Входная дверь закрывается: тихо-тихо, почти не слышно.
Но замок щёлкает так, что эхо отражается в подъезде.
Кладу трубку и понимаю, что телевизор молчит. Ушёл? Ушёл в свой Совет ветеранов!
Кричу — в тугой жгут полотенца. Нельзя разбудить бабушку.
Но и молчать уже не могу.
Какого чёрта?!
«Это вы, молодёжь, все дохлые ходите. А наше поколение никакой ковид не возьмёт! Я крепкий! Я ж спортсмен!»
Ты был спортсменом. Был! В институте! Шестьдесят лет назад! Понимаю, что смеюсь. Бессонная неделя, ночные дежурства у постели, постоянный контроль… Закономерная истерика.
Почему это мне нельзя «нести в дом заразу», а тебе — можно? Почему ты не можешь посмотреть чёртов матч без звука? Почему не признаешь, что тебе тоже нужна помощь, ты же делаешь нам только труднее, а не наоборот?
Я знаю, что никогда не скажу этого вслух. Мы оба в секунду сорвёмся в спор, будем орать до звона в серванте, потом дуться до ночи, а на следующий день делать вид, что ничего не было…
И ни один из нас ни за что не признается, что был не прав. Гены.
Тряпки в тумбочке под раковиной, видимо, и есть местные губки для посуды. Не пенят средство, не оттирают грязь — зато и не стоят ни копейки. И ходить за ними не нужно даже через дорогу, только добраться до шкафа.
У тех тарелок, что стояли ближе к краю, грязь уже присохшая, серая. Приходится сыпать соду с горкой и тереть, тереть, тереть… Пальцы становятся такими же гладкими, как и донышки тарелок: скрипят, скользят, роняют задубевшую тряпочку в мутную воду.

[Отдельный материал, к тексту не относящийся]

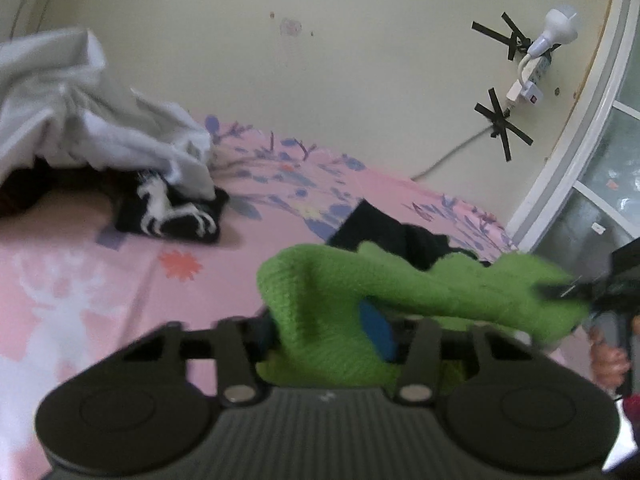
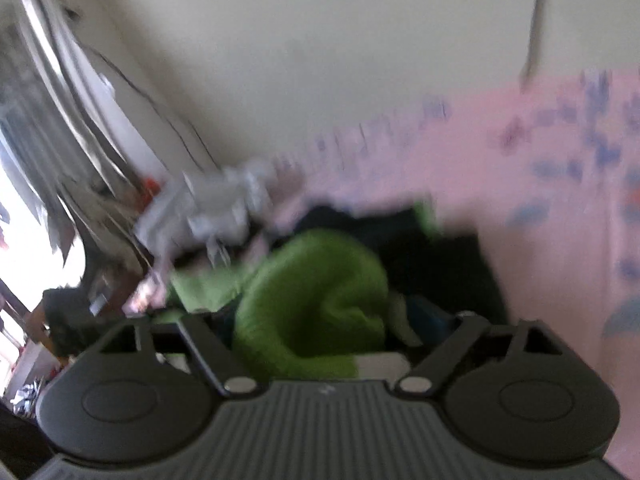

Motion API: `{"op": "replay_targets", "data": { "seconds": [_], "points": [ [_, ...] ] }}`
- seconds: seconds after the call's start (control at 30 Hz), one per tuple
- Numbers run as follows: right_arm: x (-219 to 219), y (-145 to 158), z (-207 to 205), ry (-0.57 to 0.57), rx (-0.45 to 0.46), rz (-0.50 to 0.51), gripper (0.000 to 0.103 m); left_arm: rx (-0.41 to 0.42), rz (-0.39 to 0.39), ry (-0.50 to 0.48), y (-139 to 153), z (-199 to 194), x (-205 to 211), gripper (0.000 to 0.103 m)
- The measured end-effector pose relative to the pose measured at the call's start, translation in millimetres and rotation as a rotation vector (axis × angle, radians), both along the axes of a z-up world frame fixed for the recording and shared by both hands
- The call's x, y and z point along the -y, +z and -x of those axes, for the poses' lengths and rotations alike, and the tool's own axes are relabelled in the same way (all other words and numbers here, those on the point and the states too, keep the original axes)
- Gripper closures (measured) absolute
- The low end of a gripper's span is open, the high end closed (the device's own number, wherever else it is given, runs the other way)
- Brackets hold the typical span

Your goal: Fold small clothes

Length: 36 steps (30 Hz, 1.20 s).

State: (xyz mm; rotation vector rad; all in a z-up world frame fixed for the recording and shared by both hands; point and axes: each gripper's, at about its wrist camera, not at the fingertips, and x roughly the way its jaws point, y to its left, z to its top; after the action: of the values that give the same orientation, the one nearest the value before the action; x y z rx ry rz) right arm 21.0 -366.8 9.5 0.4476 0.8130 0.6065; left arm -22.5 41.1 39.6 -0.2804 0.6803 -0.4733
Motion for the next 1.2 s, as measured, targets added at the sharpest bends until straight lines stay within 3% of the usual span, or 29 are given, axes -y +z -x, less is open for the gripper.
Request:
{"op": "replay_targets", "data": {
  "seconds": [0.03, 0.07, 0.13, 0.27, 0.4, 0.6, 0.77, 0.9, 1.0, 1.1, 1.2],
  "points": [
    [-6.9, -0.2, 2.9, 0.015, 0.013, 0.034, 0.072, -0.008, 0.008, -0.008, -0.9, -0.6, 0.4, 0.08],
    [-11.8, 4.4, 7.8, 0.025, 0.042, 0.058, 0.077, -0.003, 0.01, -0.007, -0.1, 0.3, 0.2, 0.089],
    [-11.9, 22.0, 20.8, 0.009, 0.125, 0.084, 0.084, 0.027, 0.005, 0.001, 8.0, 4.5, -0.5, 0.091],
    [-1.5, 80.2, 43.9, -0.087, 0.342, 0.131, 0.086, 0.168, -0.015, -0.036, 50.5, 15.3, 8.4, 0.092],
    [-0.4, 149.7, 62.8, -0.196, 0.596, 0.183, 0.087, 0.396, -0.065, -0.059, 114.9, 26.6, 32.7, 0.092],
    [-13.5, 253.8, 93.8, -0.36, 0.987, 0.224, 0.088, 0.747, -0.047, 0.04, 236.8, 49.5, 46.8, 0.092],
    [-7.1, 332.0, 124.3, -0.515, 1.194, 0.22, 0.088, 0.959, 0.006, 0.129, 325.2, 80.7, 56.0, 0.092],
    [0.5, 377.0, 129.8, -0.575, 1.219, 0.254, 0.088, 1.054, -0.008, 0.179, 361.8, 91.7, 77.6, 0.092],
    [9.1, 385.7, 113.4, -0.606, 1.164, 0.317, 0.088, 1.032, -0.027, 0.182, 367.6, 78.8, 96.2, 0.092],
    [19.2, 370.3, 87.7, -0.619, 1.059, 0.361, 0.089, 0.962, -0.069, 0.175, 351.4, 49.7, 116.1, 0.092],
    [41.8, 328.0, 36.4, -0.644, 0.901, 0.373, 0.089, 0.855, -0.141, 0.178, 321.9, -3.2, 147.2, 0.091]
  ]
}}
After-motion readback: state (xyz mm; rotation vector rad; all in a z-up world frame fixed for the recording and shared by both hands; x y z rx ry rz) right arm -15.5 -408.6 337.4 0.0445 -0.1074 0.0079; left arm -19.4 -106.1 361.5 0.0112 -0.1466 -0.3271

Достаю. Разворачиваю. Промываю под струёй — ничего лучше у меня всё равно нет. И вдруг на серой ткани мелькает почти незаметный рисунок. Проступает под пальцами, как проступала картинка на полароидном снимке в далёком детстве. Едва заметные полосы на кусочке ветоши — серое на сером. Всё ярче и ярче — смотрю уже не глазами, а чем-то глубже и древнее, на полжизни младше теперешней меня. И невидимые краски возвращаются на ткань. Клеточка-шотландка. Синее и белое…

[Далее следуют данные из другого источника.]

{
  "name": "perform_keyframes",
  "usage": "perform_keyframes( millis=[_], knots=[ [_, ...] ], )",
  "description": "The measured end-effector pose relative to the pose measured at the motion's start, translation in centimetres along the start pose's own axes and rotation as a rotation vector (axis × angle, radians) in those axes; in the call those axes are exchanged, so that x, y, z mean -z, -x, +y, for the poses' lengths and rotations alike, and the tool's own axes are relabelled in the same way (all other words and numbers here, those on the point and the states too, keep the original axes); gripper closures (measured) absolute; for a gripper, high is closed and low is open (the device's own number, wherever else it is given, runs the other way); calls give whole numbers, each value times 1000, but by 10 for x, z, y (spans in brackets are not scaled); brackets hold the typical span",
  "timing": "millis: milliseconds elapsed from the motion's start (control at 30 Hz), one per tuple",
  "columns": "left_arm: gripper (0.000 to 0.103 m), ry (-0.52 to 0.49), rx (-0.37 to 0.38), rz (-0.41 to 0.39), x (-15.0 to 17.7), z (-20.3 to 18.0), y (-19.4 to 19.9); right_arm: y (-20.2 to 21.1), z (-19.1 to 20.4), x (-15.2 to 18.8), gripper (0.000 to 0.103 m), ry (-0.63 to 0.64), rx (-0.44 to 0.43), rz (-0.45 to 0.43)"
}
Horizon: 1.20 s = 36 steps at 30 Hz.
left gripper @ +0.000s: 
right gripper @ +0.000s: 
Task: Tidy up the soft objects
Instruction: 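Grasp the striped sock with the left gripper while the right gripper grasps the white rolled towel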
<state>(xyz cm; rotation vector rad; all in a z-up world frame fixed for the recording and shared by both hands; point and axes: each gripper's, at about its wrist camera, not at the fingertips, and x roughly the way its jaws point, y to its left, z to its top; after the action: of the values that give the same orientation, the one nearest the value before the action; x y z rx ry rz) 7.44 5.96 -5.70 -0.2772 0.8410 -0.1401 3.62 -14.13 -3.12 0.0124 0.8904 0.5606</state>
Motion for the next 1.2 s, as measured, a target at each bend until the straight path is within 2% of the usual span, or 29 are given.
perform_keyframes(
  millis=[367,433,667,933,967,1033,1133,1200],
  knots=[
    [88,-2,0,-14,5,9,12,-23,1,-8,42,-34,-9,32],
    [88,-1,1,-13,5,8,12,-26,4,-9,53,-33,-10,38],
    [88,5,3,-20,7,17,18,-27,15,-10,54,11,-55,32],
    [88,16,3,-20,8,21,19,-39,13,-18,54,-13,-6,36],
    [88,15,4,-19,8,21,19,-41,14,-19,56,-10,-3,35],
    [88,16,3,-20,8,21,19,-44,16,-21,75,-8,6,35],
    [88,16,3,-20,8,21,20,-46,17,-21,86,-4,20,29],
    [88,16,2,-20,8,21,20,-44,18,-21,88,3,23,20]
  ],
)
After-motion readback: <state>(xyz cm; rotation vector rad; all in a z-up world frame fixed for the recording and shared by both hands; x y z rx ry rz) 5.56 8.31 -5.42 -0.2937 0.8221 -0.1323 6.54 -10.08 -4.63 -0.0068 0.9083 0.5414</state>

…синее и белое — пугаюсь, цепляюсь пальцами, отпускаю руль. Нога соскальзывает с педали, и металл подо мной кренится, взрывает старой резиновой покрышкой чёрную гарь на дорожке. Велосипед падает — лечу за ним, но крепкие руки удерживают и не дают упасть, стесать в кровь искусанные комарами колени, вымазаться в чёрном и липком.
— Не… — мотаю головой, зло отталкиваю руки, ненавистную клетку, весь ненавистный мир. — Не получается! Хватит!

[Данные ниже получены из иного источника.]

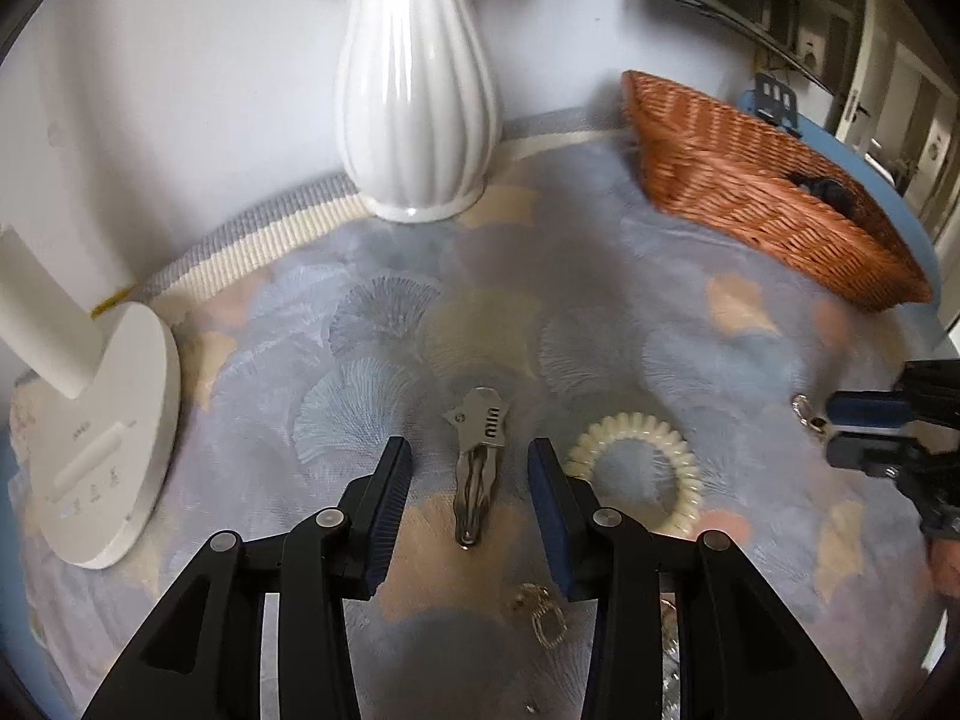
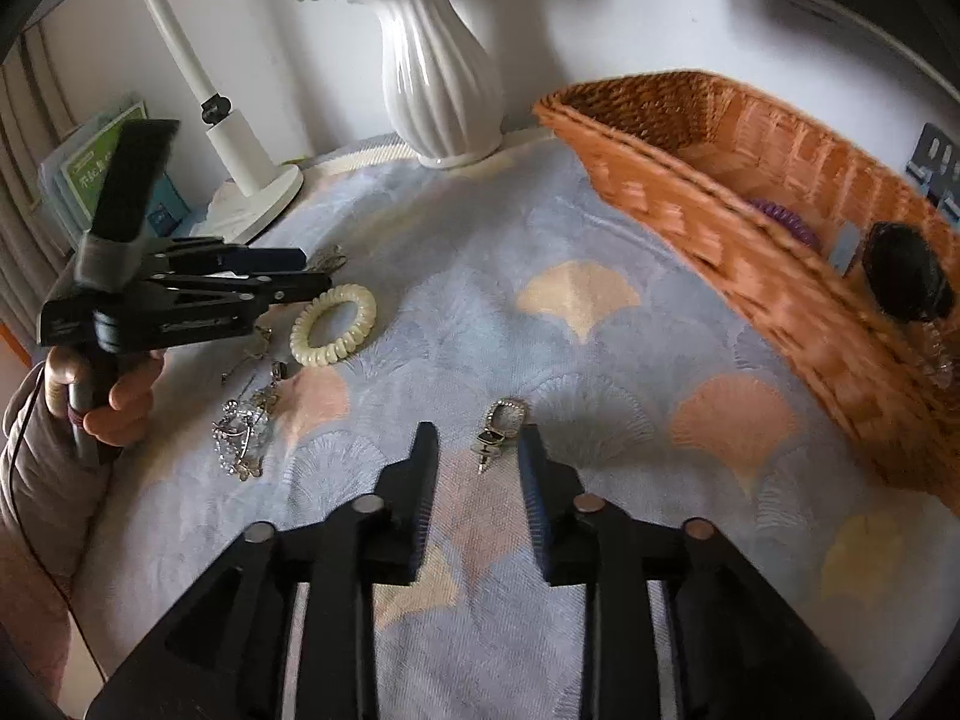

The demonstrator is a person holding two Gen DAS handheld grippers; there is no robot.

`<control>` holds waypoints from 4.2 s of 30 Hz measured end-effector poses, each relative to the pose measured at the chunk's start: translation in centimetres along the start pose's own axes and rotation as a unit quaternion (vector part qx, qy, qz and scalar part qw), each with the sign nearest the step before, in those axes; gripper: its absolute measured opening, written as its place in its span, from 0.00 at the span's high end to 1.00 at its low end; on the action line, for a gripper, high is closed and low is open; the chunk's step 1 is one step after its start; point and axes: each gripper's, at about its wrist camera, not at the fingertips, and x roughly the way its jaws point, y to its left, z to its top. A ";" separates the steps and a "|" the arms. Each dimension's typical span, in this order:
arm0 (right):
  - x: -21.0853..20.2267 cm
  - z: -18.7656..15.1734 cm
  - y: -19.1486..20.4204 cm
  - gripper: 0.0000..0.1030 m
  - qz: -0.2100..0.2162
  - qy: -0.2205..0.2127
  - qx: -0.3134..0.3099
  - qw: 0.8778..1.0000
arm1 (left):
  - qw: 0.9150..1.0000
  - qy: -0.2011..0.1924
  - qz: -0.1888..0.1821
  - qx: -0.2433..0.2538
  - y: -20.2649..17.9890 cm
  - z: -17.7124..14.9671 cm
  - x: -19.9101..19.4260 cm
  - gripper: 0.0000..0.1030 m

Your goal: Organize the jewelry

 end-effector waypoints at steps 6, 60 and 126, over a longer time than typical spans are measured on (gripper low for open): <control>-0.3 -0.4 0.0 0.67 -0.012 0.005 -0.006 1.000 | 1.000 -0.014 -0.010 -0.021 0.3 -0.1 -0.1 0.85; -2.2 11.6 -17.6 0.89 -0.088 -0.047 0.143 0.985 | 0.990 -0.035 -0.119 0.073 -17.9 15.5 3.0 0.85; 2.3 -1.7 10.1 0.67 0.065 0.041 -0.065 0.995 | 0.959 0.025 -0.179 -0.220 4.3 -6.4 -3.4 0.68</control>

— Получится, — щурится дедушка.
Он моложе лет на двадцать — чёрт, а я и не думала, что ещё помню его таким. Здесь ему шестьдесят, не больше.
— Где такое видано: в тринадцать лет не уметь на велосипеде? Чего ты там весь год делала у родителей? Ничему тебя не учат!
Его любимая рубашка в сине-белую клетку потемнела на спине и груди, прилипает к телу — но дедушка как будто этого не замечает и снова поднимает велосипед.
— Да не могу я!
— Ничего, ещё как сможешь!
Улыбается — было бы, чему! — и ставит велосипед вертикально:
— Сейчас один раз научишься — потом никогда не забудешь!
Смотрю исподлобья на орудие моих пыток. Сжимаю зубы и выкладываю свой последний козырь:
— Велик даже не наш. Ещё раз упаду — и точно сломаю!
— Починим! — ухмыляется дед. — Зато научишься.
Хозяин велосипеда — какой-то давний дедов друг — смотрит на нас из открытого гаража. Возится с чем-то своим. Между гаражами — дорожка метров в триста, и тени на ней медленно ползут и удлиняются.
Третий час я пытаюсь удержать равновесие на велике. Проехать хоть метр сама. Дед сажает меня на сиденье, подталкивает, ловит… Километры наматываются гарью на старые покрышки. Велосипед балансирует между пенсионером и ершистым подростком, но никак не может поймать равновесие.
В одну из попыток, сквозь злые слёзы, просто пытаюсь вырваться из замкнутого круга. Отпускаю синее с белым, давлю на педали — и чувствую, как мир находит точку баланса. Кручу ногами быстро-быстро, и — лечу! Пусть всего метров пять, прежде чем снова упасть в синее с белым.